> **EXERCISE REQUIREMENTS**: Pick out the lines below that contain the string "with" and copy them all.

> **SOURCE DATA**:
╭──

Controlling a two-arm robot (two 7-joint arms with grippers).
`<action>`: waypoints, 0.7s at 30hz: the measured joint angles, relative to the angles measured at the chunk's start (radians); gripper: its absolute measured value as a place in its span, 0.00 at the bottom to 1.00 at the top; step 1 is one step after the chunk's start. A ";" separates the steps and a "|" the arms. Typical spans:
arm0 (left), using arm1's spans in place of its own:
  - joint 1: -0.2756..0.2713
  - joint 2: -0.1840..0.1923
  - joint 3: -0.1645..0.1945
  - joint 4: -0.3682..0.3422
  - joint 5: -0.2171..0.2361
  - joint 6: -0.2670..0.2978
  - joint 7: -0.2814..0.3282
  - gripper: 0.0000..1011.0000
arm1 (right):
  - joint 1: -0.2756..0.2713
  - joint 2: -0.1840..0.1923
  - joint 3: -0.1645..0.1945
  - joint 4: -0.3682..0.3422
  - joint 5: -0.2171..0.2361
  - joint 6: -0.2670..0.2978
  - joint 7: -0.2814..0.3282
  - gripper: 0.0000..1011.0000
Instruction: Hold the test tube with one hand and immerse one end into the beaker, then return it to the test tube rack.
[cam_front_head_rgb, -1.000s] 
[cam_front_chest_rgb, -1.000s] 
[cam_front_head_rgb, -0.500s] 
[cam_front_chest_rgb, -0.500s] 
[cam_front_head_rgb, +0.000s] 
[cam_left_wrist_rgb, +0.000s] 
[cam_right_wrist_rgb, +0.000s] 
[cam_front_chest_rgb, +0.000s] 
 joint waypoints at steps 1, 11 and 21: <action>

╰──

> **OUTPUT**:
Controlling a two-arm robot (two 7-joint arms with grippers).
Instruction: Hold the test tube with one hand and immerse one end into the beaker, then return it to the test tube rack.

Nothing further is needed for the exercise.